We see no reason to disturb the trial court’s determination, based largely on its assessment of witness credibility, that there was no agreement between plaintiff and the individual defendants that plaintiff would clean the premises at issue (see Thoreson v Penthouse Intl., 80 NY2d 490, 495 [1992]). However, contrary to the court’s determination that there was no agreement that plaintiff would perform renovations, defendant Kang acknowledged that he agreed to plaintiff’s offer to tear down partition walls, and, while plaintiff may have undertaken further renovations of her own accord, emails in evidence show that Kang directed her to complete the renovations of the bathrooms. Nevertheless, plaintiff’s quantum meruit claim was correctly dismissed, because she failed to prove the reasonable value of the renovation services (see Lazard Freres & Co. v First Natl. Bank of Md., 268 AD2d 294 [1st Dept 2000]).

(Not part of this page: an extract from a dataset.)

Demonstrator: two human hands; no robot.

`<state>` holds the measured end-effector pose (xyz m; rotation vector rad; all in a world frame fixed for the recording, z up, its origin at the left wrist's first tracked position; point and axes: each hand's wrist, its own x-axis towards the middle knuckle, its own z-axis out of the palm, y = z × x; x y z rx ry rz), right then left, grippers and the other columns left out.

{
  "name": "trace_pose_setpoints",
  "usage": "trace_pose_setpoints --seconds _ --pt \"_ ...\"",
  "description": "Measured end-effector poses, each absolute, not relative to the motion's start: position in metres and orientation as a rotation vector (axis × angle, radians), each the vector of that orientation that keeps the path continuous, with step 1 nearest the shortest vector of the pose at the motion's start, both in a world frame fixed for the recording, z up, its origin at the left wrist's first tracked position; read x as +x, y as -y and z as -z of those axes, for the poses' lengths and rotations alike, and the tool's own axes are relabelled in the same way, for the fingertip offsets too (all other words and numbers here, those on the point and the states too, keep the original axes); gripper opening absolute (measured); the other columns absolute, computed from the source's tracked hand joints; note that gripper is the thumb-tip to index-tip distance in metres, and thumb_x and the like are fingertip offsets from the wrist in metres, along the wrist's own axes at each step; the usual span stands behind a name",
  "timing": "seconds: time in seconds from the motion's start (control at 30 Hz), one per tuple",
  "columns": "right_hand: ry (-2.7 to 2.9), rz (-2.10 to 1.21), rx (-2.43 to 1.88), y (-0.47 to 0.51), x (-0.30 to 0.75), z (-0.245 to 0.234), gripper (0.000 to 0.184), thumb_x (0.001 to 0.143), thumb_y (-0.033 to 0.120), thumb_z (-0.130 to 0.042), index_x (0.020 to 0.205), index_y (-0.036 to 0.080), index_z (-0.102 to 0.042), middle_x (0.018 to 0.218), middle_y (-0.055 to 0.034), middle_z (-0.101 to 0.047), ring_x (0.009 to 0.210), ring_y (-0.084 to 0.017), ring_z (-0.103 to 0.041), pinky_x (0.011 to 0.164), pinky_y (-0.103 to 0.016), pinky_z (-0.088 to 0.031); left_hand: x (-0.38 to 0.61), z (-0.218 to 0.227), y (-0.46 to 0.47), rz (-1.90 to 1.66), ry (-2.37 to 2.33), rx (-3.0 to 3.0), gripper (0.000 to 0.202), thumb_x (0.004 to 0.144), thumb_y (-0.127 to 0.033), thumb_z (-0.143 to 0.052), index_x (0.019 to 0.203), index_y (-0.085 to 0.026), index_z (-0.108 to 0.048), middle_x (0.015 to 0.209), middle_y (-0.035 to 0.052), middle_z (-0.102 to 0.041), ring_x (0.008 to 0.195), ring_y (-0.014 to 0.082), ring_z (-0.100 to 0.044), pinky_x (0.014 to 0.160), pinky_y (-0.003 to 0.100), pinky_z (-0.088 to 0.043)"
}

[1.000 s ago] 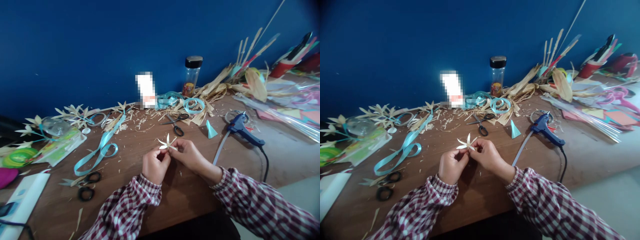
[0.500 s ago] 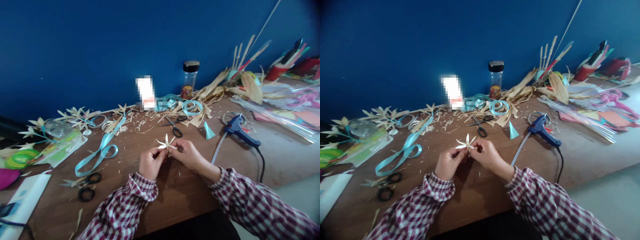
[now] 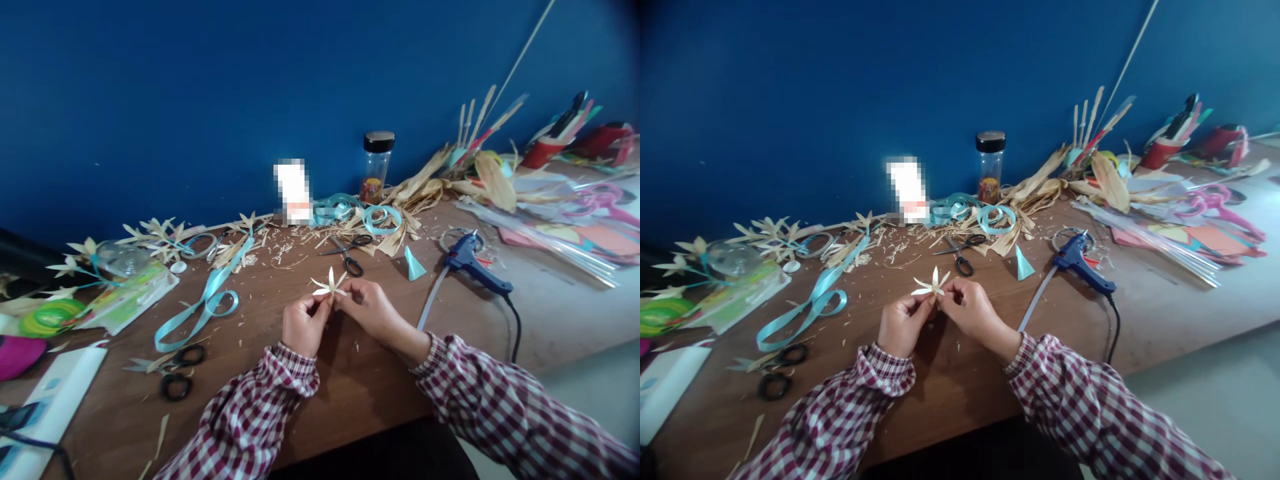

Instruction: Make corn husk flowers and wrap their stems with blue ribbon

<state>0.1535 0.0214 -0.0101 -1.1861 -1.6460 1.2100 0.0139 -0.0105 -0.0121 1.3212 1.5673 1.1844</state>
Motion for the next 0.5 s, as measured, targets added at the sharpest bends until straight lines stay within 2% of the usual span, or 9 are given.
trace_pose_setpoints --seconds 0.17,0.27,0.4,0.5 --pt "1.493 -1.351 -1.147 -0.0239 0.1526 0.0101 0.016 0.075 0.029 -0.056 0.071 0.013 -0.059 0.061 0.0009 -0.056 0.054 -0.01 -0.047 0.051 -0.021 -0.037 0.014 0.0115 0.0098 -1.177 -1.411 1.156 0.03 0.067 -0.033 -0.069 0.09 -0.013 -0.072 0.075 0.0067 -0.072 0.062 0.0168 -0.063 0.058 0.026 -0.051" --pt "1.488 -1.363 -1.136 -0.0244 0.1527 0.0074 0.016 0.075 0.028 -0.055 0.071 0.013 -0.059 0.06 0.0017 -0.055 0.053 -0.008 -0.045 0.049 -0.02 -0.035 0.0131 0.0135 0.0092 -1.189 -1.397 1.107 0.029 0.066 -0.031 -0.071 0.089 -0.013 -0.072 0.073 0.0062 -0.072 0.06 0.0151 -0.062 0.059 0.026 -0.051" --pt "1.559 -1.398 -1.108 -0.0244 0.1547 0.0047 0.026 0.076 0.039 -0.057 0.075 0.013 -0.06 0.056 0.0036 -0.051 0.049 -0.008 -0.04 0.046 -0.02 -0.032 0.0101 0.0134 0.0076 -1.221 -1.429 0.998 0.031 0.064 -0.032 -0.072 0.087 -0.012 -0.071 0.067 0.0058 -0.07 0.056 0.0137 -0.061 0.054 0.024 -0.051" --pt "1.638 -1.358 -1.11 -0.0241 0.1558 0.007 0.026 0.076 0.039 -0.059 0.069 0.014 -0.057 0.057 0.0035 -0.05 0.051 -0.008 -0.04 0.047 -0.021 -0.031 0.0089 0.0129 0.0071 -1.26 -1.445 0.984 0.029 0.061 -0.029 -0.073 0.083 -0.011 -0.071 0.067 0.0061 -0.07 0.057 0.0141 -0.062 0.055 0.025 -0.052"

Defendants’ argument that the mechanic’s lien was wilfully exaggerated in its entirety is without merit. The evidence shows that plaintiff was entitled to recover the reasonable value of her services in removing the partition walls and performing the bathroom renovations (but for her failure to prove the reasonable value of those services). By failing to take into account the reasonable value of those services, defendants failed to prove the amount by which the lien was wilfully exaggerated (see Goodman v Del-Sa-Co Foods, 15 NY2d 191, 194 [1965]). Moreover, since the amount of defendants’ attorneys’ fees incurred in securing the discharge of the lien may be determined according to the percentage of the total amount of the lien represented by the wilfully exaggerated portion (see A & E Plumbing v Budoff, 66 AD2d 455, 457 [3d Dept 1979]), the failure to prove the amount by which the lien was wilfully exaggerated makes it impossible to determine the amount of attorneys’ fees, and therefore attorneys’ fees cannot be awarded.

Plaintiff argues that defendant Trigem Realty LLC’s payments of $30,000 to defendants were not rent but dividends, of which she is entitled to a share. She contends that, pursuant to the statute of frauds, the lease is void because it is not in writing. This argument reflects a [*2]misreading of General Obligations Law §§ 5-701 and 5-703. The indefinite duration of Trigem’s existence contemplated by its operating agreement notwithstanding, if there was a possibility that the term of Trigem’s oral lease would end within a year, the lease would not run afoul of the statutes (see Foster v Kovner, 44 AD3d 23, 26 [1st Dept 2007]; City of New York v Heller, 127 Misc 2d 814, 816 [Civ Ct, NY County 1985], affd 131 Misc 2d 485 [App Term, 1st Dept 1986]). Plaintiff failed to identify anything in the lease that made it impossible for the term to end within a year.

We have considered plaintiff’s remaining arguments and find them unavailing.

THIS CONSTITUTES THE DECISION AND ORDER

OF THE SUPREME COURT, APPELLATE DIVISION, FIRST DEPARTMENT.